Index on multiple columns: (lastname, firstname). Supports:

  • Queries on (lastname) ✓
  • Queries on (lastname, firstname) ✓
  • Queries on (firstname) alone ✗ (leftmost prefix rule)

Covering Index

An index that includes all columns needed by a query. The query can be answered from the index alone without accessing the table (index-only scan).

Disk-Oriented Considerations

Page Size

Larger pages → more keys per node → shallower tree. But:

  • More data to read per I/O
  • More wasted space for partially filled nodes
  • Typical: 4-16 KB (matching OS page size)

Fanout Optimization

Fanout = number of children per node. Higher fanout → shallower tree → fewer disk reads.

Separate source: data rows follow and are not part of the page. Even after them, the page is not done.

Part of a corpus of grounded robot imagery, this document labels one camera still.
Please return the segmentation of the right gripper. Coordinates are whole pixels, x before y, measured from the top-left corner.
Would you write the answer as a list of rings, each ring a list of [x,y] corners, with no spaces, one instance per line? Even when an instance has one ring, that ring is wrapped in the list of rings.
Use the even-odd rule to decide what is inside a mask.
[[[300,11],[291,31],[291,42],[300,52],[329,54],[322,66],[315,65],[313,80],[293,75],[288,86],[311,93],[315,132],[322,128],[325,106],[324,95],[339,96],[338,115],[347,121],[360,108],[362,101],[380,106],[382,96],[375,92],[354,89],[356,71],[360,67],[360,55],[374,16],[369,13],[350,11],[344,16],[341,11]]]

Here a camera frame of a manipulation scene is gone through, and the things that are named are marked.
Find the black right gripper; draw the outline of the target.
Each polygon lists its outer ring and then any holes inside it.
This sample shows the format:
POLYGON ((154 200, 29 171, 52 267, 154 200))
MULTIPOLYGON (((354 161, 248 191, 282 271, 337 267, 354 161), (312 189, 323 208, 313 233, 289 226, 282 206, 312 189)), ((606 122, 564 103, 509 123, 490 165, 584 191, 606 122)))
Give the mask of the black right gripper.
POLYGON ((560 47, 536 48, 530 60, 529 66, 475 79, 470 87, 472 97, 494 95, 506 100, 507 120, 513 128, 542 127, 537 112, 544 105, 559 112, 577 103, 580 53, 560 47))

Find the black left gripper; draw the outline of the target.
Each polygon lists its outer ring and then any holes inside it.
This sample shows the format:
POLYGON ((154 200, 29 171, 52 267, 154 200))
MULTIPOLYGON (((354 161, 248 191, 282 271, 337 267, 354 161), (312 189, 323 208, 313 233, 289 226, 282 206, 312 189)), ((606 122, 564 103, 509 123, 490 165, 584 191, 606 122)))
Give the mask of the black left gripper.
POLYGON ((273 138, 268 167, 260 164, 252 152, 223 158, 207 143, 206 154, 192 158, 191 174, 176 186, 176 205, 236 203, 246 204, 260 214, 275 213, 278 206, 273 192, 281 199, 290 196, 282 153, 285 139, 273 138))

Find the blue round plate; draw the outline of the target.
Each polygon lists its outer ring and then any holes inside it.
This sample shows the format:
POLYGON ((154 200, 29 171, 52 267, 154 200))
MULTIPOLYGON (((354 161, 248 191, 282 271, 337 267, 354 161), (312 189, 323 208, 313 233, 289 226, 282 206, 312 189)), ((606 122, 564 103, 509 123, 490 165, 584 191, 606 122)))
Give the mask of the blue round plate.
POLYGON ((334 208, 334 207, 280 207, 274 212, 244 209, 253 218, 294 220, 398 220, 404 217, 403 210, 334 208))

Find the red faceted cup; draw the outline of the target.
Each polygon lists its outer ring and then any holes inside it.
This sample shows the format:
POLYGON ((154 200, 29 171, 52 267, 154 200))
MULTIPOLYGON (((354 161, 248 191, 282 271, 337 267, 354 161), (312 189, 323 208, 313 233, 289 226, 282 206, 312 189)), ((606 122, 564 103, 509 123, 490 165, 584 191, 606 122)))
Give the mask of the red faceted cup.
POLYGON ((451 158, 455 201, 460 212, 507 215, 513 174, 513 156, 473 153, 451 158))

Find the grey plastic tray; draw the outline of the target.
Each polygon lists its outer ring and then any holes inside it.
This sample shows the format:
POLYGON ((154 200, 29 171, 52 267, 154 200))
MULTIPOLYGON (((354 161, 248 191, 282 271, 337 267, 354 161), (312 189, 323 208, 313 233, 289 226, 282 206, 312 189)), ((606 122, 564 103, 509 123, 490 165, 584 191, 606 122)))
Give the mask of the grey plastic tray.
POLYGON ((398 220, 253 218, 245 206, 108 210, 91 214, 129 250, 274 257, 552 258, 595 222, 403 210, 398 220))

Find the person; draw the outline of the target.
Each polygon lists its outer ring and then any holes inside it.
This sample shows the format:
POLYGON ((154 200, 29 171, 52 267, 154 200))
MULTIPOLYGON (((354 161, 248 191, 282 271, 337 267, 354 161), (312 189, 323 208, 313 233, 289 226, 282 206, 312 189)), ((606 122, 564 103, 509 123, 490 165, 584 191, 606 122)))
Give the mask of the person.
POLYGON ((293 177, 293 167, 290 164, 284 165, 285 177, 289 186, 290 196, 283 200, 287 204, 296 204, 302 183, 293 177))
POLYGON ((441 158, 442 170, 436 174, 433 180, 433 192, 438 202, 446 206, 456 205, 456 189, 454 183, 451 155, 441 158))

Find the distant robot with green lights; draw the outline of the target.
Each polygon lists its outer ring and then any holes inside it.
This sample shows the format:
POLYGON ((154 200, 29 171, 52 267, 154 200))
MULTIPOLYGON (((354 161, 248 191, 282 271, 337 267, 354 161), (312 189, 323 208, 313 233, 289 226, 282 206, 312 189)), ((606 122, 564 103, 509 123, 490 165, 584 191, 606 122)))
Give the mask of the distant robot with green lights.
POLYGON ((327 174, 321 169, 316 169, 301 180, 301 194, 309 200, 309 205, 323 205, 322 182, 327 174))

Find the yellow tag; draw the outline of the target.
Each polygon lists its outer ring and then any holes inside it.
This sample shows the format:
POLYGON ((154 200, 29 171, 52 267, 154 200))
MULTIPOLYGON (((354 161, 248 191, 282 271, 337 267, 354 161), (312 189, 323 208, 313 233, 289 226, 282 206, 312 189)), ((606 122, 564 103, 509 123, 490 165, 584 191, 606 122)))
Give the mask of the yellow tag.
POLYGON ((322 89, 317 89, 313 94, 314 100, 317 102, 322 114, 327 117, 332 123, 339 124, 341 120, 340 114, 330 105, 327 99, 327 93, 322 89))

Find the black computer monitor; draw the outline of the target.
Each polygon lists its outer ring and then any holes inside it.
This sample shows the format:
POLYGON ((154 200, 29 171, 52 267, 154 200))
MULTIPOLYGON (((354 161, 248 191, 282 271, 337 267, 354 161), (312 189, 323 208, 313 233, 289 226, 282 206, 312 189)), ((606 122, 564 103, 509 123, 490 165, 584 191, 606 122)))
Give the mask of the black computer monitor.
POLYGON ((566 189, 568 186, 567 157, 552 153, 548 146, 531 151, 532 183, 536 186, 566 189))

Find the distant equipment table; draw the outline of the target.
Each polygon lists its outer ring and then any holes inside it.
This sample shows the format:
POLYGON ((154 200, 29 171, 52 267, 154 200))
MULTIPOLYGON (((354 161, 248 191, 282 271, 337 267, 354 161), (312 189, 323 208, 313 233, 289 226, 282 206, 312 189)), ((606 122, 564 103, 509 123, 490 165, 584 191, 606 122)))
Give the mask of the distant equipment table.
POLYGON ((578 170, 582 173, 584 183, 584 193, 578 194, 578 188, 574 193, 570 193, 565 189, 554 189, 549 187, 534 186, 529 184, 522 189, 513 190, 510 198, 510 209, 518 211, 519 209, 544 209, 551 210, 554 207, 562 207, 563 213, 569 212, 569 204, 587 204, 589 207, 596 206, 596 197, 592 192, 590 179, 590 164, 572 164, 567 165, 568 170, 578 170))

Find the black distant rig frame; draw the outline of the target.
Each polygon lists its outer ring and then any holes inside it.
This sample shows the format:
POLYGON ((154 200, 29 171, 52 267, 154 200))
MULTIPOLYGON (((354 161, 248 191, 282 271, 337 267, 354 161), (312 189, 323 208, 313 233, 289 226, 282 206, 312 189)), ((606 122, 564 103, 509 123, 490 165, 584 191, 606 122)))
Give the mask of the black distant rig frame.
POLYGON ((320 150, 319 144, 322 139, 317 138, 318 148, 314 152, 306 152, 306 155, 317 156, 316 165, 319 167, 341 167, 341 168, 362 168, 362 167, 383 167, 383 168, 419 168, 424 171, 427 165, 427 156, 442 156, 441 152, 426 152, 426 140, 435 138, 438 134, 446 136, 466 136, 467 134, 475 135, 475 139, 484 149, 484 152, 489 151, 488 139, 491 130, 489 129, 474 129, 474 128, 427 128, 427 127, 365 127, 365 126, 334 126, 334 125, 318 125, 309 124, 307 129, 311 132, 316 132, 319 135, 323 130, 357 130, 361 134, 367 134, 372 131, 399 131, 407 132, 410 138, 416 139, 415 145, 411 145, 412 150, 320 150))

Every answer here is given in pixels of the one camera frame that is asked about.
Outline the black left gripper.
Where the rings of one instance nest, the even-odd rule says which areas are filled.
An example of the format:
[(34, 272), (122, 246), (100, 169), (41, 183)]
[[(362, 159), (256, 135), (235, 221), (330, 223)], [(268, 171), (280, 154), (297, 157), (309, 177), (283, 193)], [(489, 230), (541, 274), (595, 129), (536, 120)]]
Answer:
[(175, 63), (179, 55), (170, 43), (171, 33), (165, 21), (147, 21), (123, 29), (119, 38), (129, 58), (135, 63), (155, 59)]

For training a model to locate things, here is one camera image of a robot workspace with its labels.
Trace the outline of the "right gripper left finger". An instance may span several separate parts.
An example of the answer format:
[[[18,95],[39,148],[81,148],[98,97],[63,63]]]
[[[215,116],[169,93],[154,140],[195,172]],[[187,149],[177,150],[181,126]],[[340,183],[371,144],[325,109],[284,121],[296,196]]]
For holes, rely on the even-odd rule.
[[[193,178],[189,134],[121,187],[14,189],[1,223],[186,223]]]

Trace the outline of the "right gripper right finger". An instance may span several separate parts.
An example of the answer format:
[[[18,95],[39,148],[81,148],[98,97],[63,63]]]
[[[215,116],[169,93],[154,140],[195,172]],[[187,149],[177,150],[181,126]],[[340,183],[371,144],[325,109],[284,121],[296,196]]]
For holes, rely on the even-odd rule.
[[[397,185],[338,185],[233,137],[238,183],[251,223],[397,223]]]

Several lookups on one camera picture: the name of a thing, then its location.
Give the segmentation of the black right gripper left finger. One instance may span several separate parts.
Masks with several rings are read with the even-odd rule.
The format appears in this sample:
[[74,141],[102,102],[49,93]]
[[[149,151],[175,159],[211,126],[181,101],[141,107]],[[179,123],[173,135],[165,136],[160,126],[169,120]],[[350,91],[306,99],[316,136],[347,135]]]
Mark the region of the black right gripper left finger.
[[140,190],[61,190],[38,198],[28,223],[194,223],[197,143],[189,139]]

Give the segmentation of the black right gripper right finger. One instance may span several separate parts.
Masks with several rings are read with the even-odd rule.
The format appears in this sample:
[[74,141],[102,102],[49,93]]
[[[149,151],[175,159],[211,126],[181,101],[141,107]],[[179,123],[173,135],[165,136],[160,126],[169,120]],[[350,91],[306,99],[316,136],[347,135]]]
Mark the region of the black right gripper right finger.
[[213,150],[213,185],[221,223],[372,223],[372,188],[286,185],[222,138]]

Maximize fanout: Use small keys. Prefix compression. Suffix truncation in internal nodes (only store enough of the key to route correctly).

Buffer Pool

Database buffer pool caches B-tree pages in memory:

  • Root and upper levels: always cached.
  • Hot leaf pages: cached based on access frequency.
  • Hit rate: Typically 95-99% for well-sized buffer pools.

Bulk Loading

Building a B+ tree by inserting keys one at a time is slow (random I/O).

Bulk load: Sort all keys first, then build the tree bottom-up (fill leaves sequentially, build internal nodes). Much faster — sequential I/O throughout.

Write Optimization

B-trees have poor write amplification (each insert/update may require reading and writing multiple pages).

Write-optimized alternatives: LSM trees, Bε-trees, fractal trees. Trade read performance for better write throughput.

Concurrency

Latch Coupling (Crabbing)

To traverse the tree safely with concurrent writers:

  1. Latch (lock) the parent.
  2. Latch the child.
  3. If the child is "safe" (won't split or merge), release the parent latch.
  4. Continue down.

Optimistic: Assume no structural changes. Latch only the leaf. If a split is needed, restart with pessimistic locking.

Add right-link pointers between siblings at each level. If a node is being split while you're traversing, follow the right link to the correct node. Enables higher concurrency (no need to hold parent latch during child operations).

Applications in CS

  • Relational databases: MySQL (InnoDB), PostgreSQL, SQL Server, Oracle — all use B+ tree indexes.
  • Key-value stores: BerkeleyDB, LMDB, SQLite — B-tree based.
  • File systems: NTFS, HFS+, ext4 (extents), Btrfs, XFS, ReiserFS — use B-trees for directory and extent management.
  • Document databases: MongoDB uses B-trees (WiredTiger engine) and LSM trees.
  • Full-text search: Inverted indexes often stored as B-tree variants.
  • Embedded databases: SQLite (the most widely deployed database engine) uses B-trees.